Tip #1 Understand that your life today is the sum of your habits.
Focus on your habits!
It is true that the most common mistake we all make is setting our sights on an event or transformation or overnight success that we want to achieve rather than focusing on habits and routines.
James clear, in his phenomenal book Atomic Habits, says “Becoming the type of person you want to become — someone who lives by a stronger standard, someone who believes in themselves, someone who can be counted on by the people that matter to them — is about the daily process you follow and not the ultimate product you achieve”.
In other words, what you repeatedly do (i.e. what you spend time thinking about and doing each day) forms your habit. Habit forms character and character determines destiny, Mind character and personality volume 2 page chapter 72.
Tip #2 Understand and use the 3 Rs of Habit change
For example, your smartphone pings (Reminder), You touch the screen or press a button (Routine), and You find out who the message is from (Reward). If the reward is satisfying, you will likely repeat it again next time. Follow this same cycle enough times and you'll stop thinking about it. Your behaviour will become a habit.
Tip #3 Use a current habit as the reminder for your new one
What new habit do you need to form? Is it exercising, eating healthy, or giving up smoking? And what's going to help you achieve your goal? Is it motivation or is it self-control? It is neither!

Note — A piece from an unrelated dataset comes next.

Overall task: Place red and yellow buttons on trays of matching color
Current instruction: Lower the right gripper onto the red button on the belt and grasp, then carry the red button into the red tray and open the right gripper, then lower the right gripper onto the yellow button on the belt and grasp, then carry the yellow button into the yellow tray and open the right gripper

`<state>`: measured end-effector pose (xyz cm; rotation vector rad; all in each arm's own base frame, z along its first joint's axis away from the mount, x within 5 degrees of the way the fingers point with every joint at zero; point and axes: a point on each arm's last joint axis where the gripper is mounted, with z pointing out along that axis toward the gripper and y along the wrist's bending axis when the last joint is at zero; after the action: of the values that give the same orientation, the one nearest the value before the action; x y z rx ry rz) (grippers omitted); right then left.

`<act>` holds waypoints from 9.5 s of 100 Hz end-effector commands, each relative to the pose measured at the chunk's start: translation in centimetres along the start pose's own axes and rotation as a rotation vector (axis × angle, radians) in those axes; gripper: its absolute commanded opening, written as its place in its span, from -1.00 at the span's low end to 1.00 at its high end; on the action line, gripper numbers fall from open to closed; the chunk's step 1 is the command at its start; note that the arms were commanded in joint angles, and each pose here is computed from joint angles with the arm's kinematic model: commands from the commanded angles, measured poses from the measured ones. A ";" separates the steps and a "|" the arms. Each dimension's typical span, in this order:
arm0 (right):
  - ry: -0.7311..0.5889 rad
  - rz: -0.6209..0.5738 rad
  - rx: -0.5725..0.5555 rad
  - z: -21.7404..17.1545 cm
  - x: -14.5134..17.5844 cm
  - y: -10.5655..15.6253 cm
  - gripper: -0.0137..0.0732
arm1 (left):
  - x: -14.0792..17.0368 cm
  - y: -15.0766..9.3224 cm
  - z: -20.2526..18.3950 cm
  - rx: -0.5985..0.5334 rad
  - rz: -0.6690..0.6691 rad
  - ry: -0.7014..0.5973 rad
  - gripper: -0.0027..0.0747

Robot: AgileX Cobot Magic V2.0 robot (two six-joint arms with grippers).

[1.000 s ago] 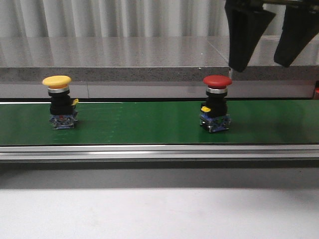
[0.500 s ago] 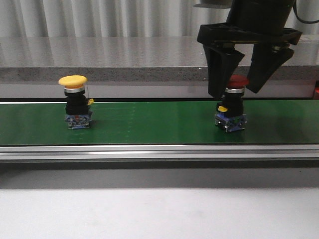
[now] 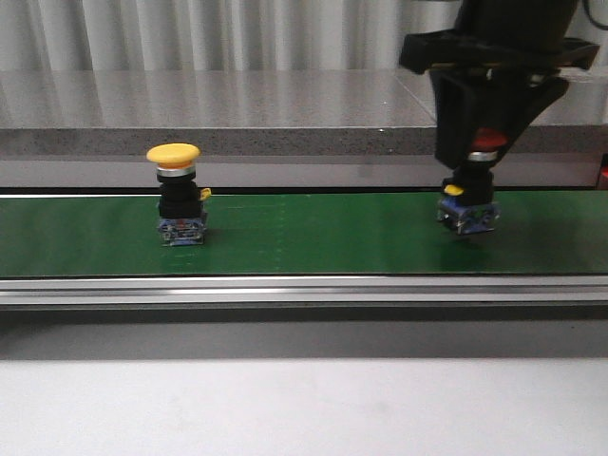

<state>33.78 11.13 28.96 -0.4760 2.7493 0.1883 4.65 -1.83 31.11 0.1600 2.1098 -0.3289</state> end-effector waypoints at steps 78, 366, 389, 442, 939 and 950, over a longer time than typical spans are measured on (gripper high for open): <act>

Why would you want to rely on motivation (something that changes) to create a new habit (something that you want to be consistent)?

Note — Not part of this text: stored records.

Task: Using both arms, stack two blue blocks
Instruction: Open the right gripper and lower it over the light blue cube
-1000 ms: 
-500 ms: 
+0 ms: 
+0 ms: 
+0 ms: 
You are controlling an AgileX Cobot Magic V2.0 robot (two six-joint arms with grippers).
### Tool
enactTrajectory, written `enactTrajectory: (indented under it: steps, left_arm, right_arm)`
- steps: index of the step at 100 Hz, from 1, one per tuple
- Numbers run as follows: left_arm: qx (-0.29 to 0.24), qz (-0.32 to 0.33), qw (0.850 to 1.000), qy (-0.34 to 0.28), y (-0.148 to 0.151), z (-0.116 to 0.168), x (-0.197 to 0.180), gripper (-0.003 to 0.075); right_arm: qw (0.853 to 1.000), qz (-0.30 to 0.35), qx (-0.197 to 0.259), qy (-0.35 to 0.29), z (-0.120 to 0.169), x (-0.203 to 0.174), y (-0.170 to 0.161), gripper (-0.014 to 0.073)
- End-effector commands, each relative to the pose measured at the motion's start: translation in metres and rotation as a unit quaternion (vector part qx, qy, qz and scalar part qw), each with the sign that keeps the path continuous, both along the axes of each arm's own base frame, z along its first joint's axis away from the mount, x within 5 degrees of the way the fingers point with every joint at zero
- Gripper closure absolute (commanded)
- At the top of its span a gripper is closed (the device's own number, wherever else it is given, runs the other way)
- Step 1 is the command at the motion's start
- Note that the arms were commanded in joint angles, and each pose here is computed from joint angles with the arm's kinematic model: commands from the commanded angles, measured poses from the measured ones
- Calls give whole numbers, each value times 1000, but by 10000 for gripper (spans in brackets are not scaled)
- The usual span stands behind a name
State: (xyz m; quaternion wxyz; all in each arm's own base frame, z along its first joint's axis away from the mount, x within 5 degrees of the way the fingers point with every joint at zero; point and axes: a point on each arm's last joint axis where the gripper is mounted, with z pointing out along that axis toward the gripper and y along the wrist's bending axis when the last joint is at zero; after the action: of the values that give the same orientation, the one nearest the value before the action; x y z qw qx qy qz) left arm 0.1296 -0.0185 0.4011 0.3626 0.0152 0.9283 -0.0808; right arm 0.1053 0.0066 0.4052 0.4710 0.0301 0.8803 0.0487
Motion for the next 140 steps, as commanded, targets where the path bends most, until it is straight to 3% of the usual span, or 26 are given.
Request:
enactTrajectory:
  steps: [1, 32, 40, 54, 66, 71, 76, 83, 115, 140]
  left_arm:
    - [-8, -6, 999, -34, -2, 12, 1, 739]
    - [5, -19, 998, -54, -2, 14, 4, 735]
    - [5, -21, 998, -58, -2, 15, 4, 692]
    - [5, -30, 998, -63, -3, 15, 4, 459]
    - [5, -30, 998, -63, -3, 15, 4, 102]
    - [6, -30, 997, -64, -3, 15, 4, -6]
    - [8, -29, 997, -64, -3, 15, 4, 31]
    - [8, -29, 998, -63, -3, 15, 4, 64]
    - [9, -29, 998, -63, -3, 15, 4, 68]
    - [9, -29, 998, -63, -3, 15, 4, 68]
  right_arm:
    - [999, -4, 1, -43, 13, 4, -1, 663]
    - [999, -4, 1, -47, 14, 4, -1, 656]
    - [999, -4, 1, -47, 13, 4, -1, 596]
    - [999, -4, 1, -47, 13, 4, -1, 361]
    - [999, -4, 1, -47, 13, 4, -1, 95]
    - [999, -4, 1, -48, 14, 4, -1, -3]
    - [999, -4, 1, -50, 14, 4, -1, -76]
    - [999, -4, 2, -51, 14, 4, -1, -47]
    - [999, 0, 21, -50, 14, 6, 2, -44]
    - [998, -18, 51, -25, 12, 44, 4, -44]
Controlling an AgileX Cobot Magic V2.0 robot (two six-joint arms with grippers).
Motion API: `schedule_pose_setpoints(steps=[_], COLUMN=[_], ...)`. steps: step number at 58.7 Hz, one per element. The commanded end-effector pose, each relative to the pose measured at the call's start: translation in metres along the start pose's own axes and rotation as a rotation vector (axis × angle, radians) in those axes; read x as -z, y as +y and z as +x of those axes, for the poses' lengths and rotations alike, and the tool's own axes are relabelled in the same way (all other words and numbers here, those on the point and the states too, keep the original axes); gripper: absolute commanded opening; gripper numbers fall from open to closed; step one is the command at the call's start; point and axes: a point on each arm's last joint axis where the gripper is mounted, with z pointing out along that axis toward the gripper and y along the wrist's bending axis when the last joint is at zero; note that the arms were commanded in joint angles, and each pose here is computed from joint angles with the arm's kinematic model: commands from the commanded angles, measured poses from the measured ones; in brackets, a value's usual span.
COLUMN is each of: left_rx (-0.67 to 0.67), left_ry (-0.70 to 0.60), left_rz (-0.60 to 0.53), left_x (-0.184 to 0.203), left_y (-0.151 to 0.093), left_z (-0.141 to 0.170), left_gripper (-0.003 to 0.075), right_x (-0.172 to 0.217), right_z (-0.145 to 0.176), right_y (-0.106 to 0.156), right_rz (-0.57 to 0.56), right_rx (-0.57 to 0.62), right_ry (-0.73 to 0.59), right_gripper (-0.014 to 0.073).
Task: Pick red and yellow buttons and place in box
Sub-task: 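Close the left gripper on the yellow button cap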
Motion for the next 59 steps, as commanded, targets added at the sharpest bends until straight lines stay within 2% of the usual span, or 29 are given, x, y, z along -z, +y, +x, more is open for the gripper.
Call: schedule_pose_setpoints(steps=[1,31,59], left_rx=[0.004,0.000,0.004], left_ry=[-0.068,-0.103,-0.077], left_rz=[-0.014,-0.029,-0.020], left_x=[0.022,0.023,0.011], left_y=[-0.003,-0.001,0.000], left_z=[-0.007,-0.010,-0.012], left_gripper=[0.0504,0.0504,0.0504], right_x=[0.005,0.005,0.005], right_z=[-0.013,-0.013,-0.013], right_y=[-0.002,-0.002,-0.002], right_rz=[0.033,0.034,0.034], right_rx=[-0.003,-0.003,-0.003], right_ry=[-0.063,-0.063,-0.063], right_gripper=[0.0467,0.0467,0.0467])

Here's how you do it. Simply use the R of Reminder (the trigger of your new behaviour) as the foundation for change. A good reminder makes it easier for you to start your habit by encoding your new behaviour in something you already do, rather than relying on motivation.
For example, to make a habit of exercising, I used the fact that I shower before going to work to remind myself to exercise. To make things easier, I found sets of simple exercises on google and saved them on my phone, so I don’t have to leave my dressing room to exercise. For me, having a shower is a reminder to exercise in the morning. I keep it simple stupid!

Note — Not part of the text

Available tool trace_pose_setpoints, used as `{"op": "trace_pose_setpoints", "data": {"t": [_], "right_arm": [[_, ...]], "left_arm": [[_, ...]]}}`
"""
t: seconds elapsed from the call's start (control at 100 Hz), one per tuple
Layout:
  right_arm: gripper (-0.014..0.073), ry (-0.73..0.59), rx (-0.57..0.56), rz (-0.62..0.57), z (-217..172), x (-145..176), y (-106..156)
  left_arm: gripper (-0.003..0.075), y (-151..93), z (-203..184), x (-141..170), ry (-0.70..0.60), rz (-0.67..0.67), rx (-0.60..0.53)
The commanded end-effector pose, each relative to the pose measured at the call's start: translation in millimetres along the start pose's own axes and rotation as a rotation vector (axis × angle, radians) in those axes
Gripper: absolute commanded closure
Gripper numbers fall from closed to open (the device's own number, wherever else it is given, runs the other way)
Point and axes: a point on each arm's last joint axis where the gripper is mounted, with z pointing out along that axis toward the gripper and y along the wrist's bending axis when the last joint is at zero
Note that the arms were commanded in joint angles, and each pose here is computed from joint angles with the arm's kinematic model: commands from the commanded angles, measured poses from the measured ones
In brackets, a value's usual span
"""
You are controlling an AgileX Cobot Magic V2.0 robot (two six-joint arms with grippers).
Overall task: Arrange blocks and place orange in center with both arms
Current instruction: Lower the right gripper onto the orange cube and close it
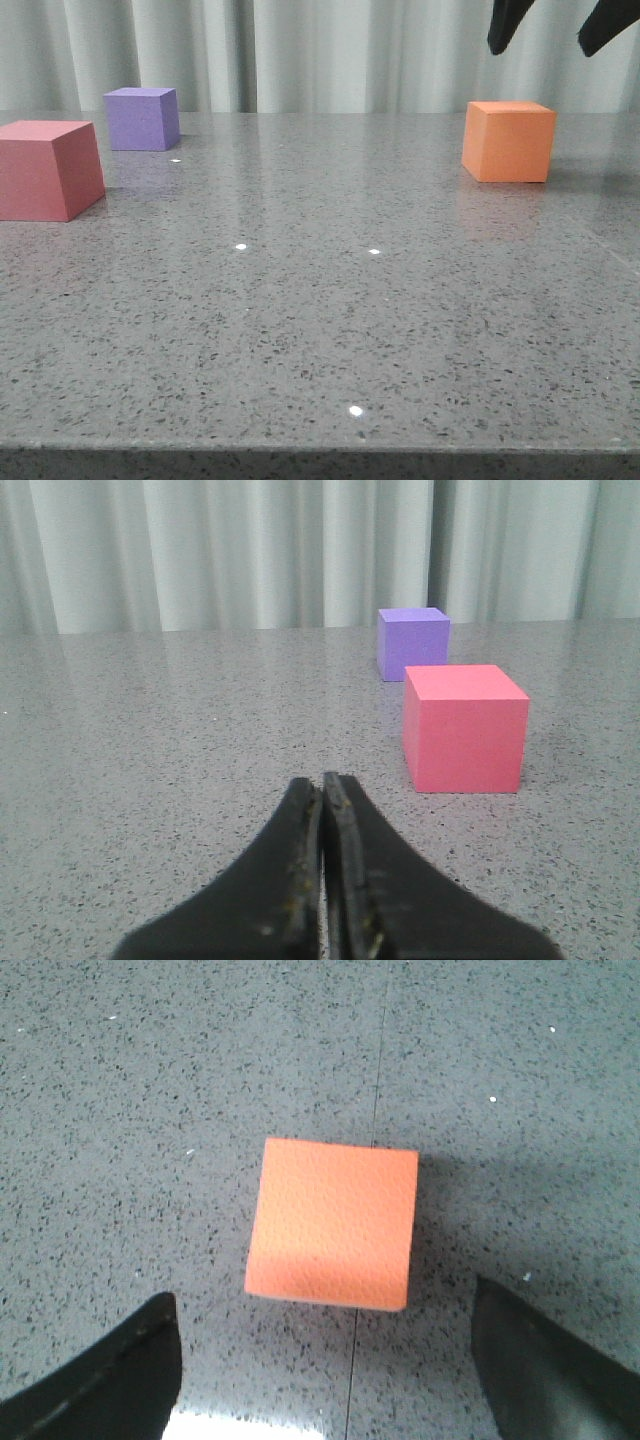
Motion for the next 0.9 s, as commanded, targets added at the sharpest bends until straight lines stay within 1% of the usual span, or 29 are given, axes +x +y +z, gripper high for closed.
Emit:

Tip #4 How do you choose a reminder?
Write 2 lists, List one: What you do every day without fail, List two: Things that happen to you each day.
List No. 1: For example, this is what I do every morning.
Drink hot water
Water banana plants, veggies, herbs and flowers
Clean my office
Put shoes on
Video conference with my mum and 26yr old son at the end of the day
So, watering my bananas reminds me to run on the spot. Drinking water reminds me to meditate. Cleaning my teeth reminds me to do 2 minutes of squats to strengthen my pelvic floor. Having supper reminds me to sit straight. Video conferencing reminds me to stand up and keep moving. You see how easy it is, I can form whatever new habit I want because I already have reminders (or systems in place) to remind me. Another example is having an attitude of gratitude. When I sit down for dinner, it is a reminder to think of 3 things that I am Pleased about, Thankful for and Happy about. I call it having an attitude of PTH.
Remember, all your existing habits are powerful reminders for forming new habits!
In list No. 2: Write down things that happen to you each day. For example, I get emails, text messages, Facebook messages, the sun rises, the sun sets and so forth. These events can also act as triggers for my new habit. For example, When I read an email, I stand up and do five squats per email.
Tip #5 Make your habit Simple Stupid to start with.
Make it so easy you can’t say no. —Leo Babauta.
So you want to lose weight or be as fit as the athletes on TV, in the words of Leo Babauta, make it so easy you can’t say no, start small.
For example, if you want to strengthen your pelvic floor with squats, start with only one squat! If you need to drink water first thing in the morning because you know it’s good for you, start with only one sip.
In the beginning, performance doesn’t matter. What does matter is becoming the type of person who always sticks to your new habit – no matter how small or insignificant it seems. You can build up to the level of performance that you want once the behaviour becomes consistent.